- **ASSIGNMENT**:
Your answer is one number, how many lines in the entries include "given".

- **MATERIAL TO PROCESS**:
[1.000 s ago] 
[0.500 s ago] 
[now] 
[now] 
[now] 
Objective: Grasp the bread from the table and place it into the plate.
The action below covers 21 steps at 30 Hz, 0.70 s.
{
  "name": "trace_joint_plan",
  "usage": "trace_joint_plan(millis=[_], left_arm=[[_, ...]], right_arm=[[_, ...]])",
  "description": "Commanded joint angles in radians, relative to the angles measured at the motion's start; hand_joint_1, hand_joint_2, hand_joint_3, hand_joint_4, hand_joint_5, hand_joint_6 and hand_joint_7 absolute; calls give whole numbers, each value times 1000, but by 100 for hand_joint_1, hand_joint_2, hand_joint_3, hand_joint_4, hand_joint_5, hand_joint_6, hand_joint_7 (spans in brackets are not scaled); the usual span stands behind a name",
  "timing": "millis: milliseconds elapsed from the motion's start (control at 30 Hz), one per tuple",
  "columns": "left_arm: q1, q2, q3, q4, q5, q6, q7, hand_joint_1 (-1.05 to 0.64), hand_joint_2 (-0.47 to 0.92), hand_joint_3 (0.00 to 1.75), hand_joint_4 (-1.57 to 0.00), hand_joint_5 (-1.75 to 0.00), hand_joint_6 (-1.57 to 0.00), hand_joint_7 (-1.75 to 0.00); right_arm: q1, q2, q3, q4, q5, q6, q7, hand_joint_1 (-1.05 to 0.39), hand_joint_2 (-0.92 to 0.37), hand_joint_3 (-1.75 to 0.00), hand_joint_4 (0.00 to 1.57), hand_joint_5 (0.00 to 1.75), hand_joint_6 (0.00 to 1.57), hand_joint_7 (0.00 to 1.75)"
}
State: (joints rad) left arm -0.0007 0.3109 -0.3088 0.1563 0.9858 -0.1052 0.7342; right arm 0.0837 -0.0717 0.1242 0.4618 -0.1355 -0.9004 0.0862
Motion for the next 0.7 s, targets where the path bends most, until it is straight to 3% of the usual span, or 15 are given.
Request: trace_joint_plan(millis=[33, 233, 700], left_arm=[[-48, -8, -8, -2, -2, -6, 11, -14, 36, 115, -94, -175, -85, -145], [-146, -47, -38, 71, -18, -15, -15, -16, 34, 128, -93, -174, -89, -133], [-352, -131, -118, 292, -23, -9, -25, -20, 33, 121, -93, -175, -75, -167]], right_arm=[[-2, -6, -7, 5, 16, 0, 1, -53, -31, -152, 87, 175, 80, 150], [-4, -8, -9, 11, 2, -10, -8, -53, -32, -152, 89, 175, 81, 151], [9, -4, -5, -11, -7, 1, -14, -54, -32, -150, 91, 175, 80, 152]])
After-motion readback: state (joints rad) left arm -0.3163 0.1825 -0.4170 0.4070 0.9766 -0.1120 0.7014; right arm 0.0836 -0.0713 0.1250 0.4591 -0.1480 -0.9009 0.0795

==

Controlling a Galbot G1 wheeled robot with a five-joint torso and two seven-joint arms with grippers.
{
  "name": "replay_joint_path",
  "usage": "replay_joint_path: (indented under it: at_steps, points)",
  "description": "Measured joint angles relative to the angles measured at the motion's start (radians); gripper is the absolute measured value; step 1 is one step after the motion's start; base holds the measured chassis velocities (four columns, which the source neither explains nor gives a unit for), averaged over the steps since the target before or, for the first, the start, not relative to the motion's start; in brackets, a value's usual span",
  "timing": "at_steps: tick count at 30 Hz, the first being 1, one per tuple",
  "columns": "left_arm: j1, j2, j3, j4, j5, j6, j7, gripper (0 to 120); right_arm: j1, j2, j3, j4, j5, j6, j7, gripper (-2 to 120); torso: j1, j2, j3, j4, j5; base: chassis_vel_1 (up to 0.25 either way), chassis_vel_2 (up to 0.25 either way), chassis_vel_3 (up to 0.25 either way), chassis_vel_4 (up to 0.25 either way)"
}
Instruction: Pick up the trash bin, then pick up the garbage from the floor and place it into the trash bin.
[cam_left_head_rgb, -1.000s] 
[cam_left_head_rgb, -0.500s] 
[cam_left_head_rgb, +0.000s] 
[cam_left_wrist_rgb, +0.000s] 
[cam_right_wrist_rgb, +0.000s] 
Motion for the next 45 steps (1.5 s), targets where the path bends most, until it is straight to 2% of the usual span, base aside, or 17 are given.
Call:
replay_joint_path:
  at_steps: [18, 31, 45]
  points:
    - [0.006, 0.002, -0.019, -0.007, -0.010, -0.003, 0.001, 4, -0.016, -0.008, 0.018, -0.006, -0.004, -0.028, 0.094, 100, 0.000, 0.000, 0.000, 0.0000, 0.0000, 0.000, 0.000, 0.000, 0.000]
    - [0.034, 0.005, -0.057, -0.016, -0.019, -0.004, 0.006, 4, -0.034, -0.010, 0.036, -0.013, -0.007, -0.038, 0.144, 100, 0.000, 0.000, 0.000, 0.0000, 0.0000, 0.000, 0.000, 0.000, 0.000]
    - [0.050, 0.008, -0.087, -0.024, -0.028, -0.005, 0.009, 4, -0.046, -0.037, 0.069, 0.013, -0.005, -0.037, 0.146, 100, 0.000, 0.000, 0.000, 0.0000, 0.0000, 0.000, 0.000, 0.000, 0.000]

- **THE COMPLETED TASK**:
2